→ **What you have to do**
Wherever the word "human" appears in the entries, copy the whole line.

++++ Data in this exercise

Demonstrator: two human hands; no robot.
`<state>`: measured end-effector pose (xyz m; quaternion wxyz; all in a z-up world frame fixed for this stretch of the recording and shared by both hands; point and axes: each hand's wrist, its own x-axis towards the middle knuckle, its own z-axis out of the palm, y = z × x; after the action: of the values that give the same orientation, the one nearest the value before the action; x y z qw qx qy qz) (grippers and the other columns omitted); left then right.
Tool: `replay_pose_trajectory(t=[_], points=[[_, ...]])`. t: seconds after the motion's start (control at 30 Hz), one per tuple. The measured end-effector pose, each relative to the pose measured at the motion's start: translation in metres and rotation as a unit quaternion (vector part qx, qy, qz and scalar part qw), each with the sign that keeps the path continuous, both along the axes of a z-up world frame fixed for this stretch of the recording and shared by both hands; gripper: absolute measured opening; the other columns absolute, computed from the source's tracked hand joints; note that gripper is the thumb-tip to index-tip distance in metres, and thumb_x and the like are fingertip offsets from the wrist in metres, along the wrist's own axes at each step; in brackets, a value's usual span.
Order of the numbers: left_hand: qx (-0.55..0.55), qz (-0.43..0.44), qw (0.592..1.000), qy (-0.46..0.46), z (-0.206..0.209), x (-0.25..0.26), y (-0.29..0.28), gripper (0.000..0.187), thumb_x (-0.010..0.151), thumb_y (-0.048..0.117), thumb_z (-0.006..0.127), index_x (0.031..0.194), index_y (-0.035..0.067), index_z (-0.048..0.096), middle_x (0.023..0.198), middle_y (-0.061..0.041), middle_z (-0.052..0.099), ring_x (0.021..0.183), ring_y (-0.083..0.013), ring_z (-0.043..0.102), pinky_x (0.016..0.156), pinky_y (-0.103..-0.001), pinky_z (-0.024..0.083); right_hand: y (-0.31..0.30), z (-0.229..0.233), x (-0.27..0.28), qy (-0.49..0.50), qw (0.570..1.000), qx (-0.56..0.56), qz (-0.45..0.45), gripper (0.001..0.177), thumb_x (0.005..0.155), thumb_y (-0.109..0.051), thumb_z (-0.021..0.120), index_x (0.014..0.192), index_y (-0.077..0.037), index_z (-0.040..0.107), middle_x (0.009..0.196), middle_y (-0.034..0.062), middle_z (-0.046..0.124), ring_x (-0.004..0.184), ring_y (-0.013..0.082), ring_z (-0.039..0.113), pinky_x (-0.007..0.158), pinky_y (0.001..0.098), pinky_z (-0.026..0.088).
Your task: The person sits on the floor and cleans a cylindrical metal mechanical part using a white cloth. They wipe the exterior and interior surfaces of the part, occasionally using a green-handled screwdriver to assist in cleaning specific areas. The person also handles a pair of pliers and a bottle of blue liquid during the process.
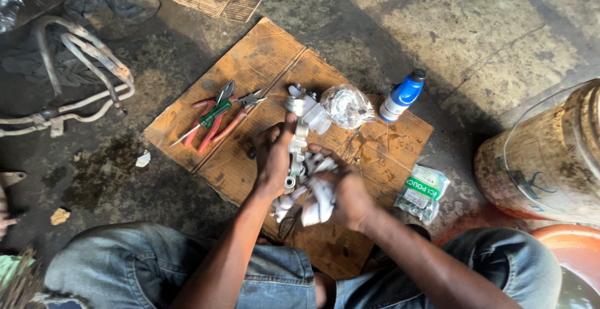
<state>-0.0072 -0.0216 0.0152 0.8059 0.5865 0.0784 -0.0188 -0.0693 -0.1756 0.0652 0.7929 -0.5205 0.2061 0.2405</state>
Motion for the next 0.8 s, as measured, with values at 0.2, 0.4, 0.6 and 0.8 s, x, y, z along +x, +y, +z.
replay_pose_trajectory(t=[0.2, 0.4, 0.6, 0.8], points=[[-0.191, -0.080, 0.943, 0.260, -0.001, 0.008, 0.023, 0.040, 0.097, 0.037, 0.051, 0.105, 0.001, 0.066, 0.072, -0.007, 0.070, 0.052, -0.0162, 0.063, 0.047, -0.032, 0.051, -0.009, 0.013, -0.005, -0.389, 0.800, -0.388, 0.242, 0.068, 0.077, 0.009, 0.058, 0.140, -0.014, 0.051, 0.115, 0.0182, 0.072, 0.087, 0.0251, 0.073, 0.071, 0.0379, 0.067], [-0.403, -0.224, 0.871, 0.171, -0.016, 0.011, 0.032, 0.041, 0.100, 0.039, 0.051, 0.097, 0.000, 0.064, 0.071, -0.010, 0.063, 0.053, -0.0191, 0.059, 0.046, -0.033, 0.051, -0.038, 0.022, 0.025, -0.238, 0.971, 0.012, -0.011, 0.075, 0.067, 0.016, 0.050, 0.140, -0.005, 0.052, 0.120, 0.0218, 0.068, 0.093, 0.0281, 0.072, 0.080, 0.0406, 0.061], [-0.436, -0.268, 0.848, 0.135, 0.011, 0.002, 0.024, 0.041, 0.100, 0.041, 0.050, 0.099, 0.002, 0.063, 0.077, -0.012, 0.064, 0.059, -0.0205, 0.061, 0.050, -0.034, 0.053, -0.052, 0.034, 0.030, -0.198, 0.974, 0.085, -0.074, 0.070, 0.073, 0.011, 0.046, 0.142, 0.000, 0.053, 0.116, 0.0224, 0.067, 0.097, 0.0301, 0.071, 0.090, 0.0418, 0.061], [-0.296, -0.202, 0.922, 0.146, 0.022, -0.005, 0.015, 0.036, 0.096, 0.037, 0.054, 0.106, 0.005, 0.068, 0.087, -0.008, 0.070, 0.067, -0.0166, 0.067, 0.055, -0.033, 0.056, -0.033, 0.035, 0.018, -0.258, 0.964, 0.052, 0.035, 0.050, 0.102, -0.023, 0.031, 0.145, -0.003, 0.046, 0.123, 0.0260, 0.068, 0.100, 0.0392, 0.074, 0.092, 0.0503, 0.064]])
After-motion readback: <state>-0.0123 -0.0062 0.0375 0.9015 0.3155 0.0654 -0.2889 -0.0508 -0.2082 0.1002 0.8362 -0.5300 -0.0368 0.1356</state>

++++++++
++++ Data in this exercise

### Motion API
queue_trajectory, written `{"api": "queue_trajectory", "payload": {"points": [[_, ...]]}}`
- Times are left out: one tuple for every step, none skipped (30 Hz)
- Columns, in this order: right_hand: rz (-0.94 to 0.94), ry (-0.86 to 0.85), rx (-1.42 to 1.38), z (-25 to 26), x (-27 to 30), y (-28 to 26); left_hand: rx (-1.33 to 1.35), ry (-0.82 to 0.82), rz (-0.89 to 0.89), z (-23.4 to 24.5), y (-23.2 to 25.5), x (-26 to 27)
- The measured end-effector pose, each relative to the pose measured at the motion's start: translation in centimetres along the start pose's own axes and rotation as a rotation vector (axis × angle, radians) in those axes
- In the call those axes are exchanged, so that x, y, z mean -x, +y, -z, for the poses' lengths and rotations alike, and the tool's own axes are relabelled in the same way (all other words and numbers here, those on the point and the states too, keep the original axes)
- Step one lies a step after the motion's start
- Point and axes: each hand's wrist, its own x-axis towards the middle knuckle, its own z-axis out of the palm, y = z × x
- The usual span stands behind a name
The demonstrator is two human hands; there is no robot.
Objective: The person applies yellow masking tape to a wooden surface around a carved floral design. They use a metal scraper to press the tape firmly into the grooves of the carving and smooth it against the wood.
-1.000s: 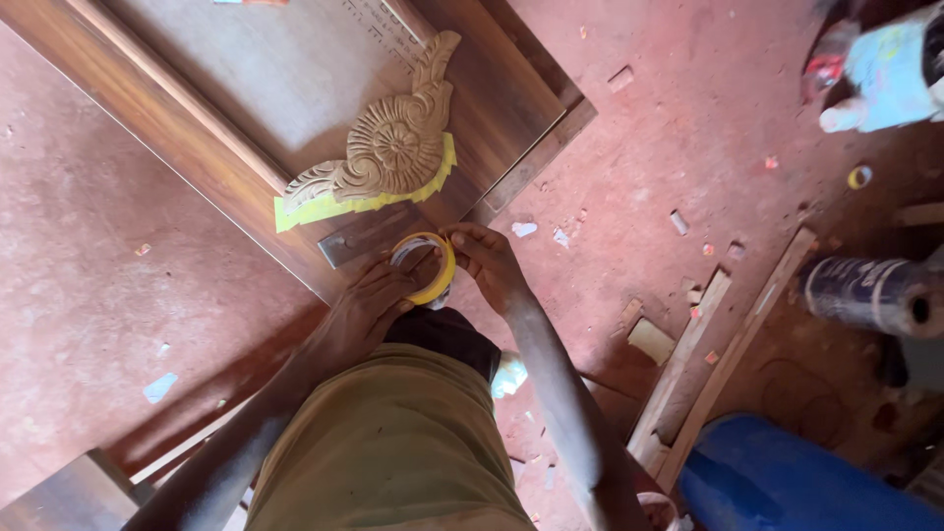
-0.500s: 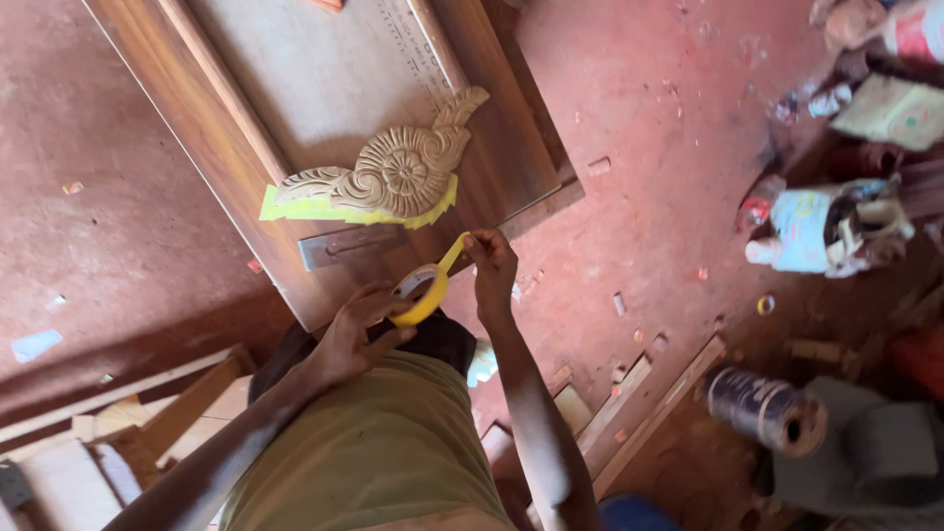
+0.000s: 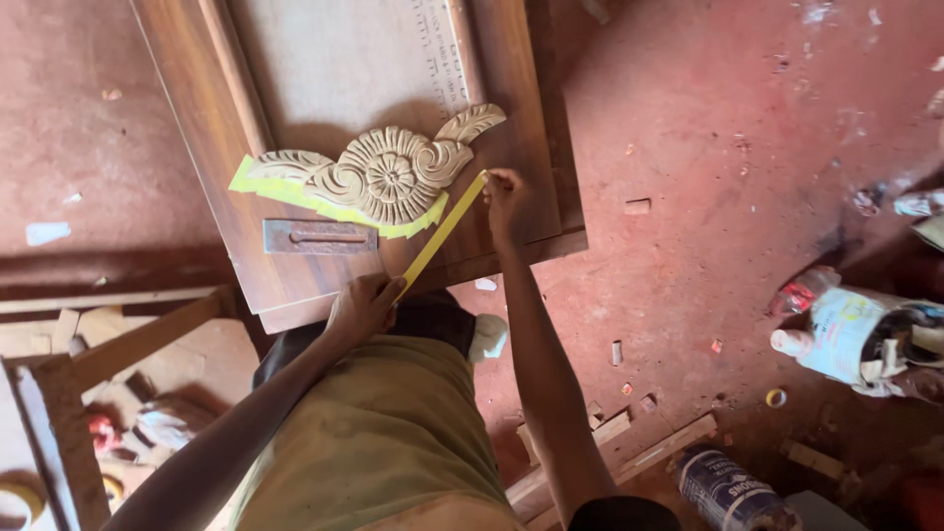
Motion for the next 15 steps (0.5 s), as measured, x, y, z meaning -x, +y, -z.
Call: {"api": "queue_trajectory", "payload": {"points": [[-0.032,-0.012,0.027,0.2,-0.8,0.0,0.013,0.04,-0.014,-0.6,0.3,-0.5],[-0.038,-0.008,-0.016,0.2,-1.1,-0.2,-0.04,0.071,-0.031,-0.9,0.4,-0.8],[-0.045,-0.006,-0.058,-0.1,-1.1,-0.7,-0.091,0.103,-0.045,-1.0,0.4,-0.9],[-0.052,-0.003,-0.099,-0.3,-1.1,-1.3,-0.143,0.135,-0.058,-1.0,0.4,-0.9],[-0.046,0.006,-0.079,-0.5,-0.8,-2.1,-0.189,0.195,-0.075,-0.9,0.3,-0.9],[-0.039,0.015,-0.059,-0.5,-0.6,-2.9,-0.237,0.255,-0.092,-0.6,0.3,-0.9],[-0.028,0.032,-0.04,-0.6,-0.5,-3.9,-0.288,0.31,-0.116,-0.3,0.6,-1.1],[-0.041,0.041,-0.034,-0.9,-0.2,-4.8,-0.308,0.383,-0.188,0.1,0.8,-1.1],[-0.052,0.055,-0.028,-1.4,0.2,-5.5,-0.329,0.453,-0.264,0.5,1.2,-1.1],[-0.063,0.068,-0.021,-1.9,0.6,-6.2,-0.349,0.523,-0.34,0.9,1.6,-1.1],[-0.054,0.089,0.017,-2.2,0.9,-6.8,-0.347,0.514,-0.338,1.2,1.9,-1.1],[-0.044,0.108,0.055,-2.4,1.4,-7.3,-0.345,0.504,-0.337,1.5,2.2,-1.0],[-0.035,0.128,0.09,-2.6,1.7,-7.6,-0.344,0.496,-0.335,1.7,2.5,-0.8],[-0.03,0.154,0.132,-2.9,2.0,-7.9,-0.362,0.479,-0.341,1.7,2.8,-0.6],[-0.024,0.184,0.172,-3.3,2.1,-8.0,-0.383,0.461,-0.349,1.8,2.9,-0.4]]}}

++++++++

→ **Reply**
Demonstrator: two human hands; no robot.
The demonstrator is two human hands; there is no robot.

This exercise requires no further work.